[FEATURE] Ingest Maintainer last engaged date into Metrics cluster #75

bshien · 2024-09-18T21:05:04Z

Is your feature request related to a problem?

Coming from #57

As a prerequisite for #73 and opensearch-project/automation-app#8, there needs to be data in the Metrics cluster with information about each maintainers' repo, name, affiliation, the date they were last engaged, and their inactivity status.

What solution would you like?

An index created in the Metrics OpenSearch cluster called maintainer_engagement, which will have documents with this structure:

{
    "id": "8baa664c-dec0-4201-b4b9-9747c2e7ee45",
    "repository": "opensearch-metrics",
    "name": "Brandon Shien",
    "github_login": "bshien",
    "affiliation": "Amazon",
    "event_type": "issues",
    "event_action": "opened",
    "time_last_engaged": "2024-08-27T00:31:56Z",
    "inactive": false
}

To create these documents, there should be a lambda that will use the github-activity-events index(from: #76) to collect/calculate the required fields for each document and index these to the maintainer_engagement index.

This lambda should:

Scrape the MAINTAINERS.md for each repository in the OpenSearch project. This will yield the repo, name, github_login, and affiliation fields.
Make a top hit query for the latest document in the github-activity-events index for each repo, maintainer, and event type.
Use the created_at field for each GitHub Event document to get the time_last_engaged
For each event type, calculate if the Maintainer should be considered active or inactive based on time_last_engaged and how active the repo is(see below).

To address the problem of waiting longer to flag maintainers of less active repos:

For the inactivity calculation, we can use a linear equation, y = m*x + b, where:
x = the total number of events in a repo
y = the amount of time a maintainer is inactive before we flag them as inactive

And we can calculate the slope(m) and the y-intercept(b) with two points:
(# of events in the repo with the least events, higher bound time to wait(365 days))
(# of events in the repo with the most events, lower bound time to wait(90 days))

This way we have an equation to calculate how long to wait for each repo, we wait longer on repos that are less active, wait shorter on repos that are more active.

Example: Imagine there is a repo with 600 events. You can use the two starting points to calculate the slope and y-intercept of the linear equation. You can then use the linear equation to calculate how long to wait until maintainers should be flagged.
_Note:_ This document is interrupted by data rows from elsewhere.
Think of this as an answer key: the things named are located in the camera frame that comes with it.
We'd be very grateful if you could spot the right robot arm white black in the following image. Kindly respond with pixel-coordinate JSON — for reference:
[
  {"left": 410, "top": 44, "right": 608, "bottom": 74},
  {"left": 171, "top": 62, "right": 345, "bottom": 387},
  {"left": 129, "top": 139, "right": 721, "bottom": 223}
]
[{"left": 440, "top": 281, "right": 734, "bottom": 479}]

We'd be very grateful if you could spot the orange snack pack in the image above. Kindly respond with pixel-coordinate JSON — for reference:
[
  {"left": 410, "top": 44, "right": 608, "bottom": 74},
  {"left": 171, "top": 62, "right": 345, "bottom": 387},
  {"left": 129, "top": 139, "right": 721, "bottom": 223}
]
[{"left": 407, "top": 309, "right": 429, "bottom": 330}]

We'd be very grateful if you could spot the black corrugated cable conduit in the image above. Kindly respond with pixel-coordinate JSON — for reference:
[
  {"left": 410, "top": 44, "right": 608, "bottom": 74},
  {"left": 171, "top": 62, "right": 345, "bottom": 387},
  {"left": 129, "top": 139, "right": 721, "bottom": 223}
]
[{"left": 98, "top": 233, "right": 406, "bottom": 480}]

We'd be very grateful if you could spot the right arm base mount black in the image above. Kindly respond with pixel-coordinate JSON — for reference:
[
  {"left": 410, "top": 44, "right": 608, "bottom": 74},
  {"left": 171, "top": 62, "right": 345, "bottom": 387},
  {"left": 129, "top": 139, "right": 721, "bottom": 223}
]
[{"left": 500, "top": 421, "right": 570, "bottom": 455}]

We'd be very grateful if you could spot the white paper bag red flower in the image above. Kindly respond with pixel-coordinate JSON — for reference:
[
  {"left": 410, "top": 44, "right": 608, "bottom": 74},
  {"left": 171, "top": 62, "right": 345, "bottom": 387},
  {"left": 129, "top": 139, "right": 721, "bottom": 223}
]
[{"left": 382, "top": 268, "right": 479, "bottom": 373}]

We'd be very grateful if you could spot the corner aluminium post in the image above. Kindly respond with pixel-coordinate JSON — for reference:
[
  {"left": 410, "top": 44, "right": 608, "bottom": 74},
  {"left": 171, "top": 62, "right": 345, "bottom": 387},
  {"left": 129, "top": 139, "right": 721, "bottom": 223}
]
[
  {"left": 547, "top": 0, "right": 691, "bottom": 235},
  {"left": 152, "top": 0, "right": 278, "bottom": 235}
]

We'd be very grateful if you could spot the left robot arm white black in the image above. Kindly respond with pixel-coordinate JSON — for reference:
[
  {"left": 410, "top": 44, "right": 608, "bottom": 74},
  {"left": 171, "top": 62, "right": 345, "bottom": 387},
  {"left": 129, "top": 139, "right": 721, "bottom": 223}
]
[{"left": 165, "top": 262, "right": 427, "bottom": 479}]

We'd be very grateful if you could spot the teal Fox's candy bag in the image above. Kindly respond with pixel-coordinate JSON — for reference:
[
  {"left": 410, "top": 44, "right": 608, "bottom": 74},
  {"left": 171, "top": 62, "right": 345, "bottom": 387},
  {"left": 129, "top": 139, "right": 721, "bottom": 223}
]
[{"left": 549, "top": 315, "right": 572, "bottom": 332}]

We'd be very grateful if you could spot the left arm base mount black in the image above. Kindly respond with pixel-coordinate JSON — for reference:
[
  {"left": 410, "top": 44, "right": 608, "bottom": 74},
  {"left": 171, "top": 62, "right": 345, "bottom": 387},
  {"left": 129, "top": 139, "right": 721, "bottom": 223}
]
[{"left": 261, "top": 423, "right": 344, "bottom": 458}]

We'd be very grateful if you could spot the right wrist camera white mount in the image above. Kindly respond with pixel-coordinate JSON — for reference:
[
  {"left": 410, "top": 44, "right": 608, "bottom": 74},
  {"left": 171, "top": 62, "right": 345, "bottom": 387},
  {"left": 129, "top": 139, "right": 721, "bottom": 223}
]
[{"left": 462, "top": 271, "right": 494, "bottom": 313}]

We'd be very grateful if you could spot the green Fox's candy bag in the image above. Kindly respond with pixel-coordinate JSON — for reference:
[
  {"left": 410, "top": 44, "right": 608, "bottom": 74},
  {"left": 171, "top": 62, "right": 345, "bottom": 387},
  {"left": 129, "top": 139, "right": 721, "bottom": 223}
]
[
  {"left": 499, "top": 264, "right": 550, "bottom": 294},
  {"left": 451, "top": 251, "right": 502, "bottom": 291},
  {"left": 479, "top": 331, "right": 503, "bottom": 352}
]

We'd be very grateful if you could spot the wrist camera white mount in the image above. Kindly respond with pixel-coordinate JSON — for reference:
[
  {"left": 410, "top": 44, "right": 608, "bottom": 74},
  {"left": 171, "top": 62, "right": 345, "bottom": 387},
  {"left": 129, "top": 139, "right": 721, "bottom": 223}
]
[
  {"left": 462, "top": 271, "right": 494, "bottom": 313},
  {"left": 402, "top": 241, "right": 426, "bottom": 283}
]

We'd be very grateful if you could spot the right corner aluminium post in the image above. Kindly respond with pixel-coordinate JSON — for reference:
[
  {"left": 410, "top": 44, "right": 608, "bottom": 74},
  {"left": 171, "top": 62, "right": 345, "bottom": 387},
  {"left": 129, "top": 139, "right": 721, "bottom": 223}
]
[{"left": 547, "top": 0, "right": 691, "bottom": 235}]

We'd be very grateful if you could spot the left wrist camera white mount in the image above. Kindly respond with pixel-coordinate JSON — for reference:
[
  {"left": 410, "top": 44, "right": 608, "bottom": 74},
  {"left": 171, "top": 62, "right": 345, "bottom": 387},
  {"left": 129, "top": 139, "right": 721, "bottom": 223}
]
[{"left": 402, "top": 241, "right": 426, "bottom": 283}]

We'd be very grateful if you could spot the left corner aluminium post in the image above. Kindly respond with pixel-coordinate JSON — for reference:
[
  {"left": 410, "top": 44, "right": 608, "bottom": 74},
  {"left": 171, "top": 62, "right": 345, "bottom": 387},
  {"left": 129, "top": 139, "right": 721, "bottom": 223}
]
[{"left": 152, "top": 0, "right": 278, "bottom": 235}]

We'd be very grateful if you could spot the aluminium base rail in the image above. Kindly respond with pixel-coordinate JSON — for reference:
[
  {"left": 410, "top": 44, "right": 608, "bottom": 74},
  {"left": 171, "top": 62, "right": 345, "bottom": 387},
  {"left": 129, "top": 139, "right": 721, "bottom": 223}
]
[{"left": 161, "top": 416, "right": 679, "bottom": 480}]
Now that we know how long to wait, we then calculate inactivity for each event. Let's say that a maintainer has been the actor for the issues, pull_request, and label events within the last 201.01 days.

(The dots in the graph represent when the maintainer last triggered each event)

We would consider this maintainer active and we wouldn't flag them as inactive. Now let's say some time has passed and they have not triggered any new events.

Though some events have passed the threshold, because there is still a single event within the threshold, we still consider the maintainer as active and do not flag.

Now let's say even more time passes without activity:

Now that all events are past the threshold, we flag the maintainer as inactive.

Let's say the maintainer raises an issue in the repo:

Now that an event is within the threshold, we now consider the maintainer as active.

Aggregate all event types to a single document which will definitively say whether a maintainer is inactive.
For each event type and the aggregate event, index these documents to the maintainer_engagement index.

Note:

Because the source of the raw event data is the data lake that we have just started collecting in real time, the above design would yield actionable data only after a period of months(however long we decide the HIGHER_BOUND of time to wait until flagging to be).

Do you have any additional context?

#57

The text was updated successfully, but these errors were encountered:

prudhvigodithi · 2024-09-19T17:38:01Z

Thanks @bshien I would even go with splitting the documents at the event level, by adding event_name (coming from https://docs.github.com/en/rest/using-the-rest-api/github-event-types?apiVersion=2022-11-28) and inactive to true or false for a specific event.

The raw event data collected #76 already has the event name.

By segregating the documents by user (maintainer), repository, and event name, we can obtain more granular metrics for maintainers, allowing us to infer whether they are active or inactive.

bshien · 2024-10-21T19:04:32Z

Thanks, I've added this to the issue.

dblock · 2024-10-21T20:50:02Z

Scrape the MAINTAINERS.md for each repository in the OpenSearch project. This will yield the repo, name, github_login, and affiliation fields.

You will want to store information about maintainers in the metrics store, so this should be the result of a cron process that runs regularly. Note that maintainers can be added and removed at any time, and sometimes they can be re-added and re-removed. When viewing dashboards that pertain to maintainers we'll want to see the state at the time of the graphs being shown, not the latest state.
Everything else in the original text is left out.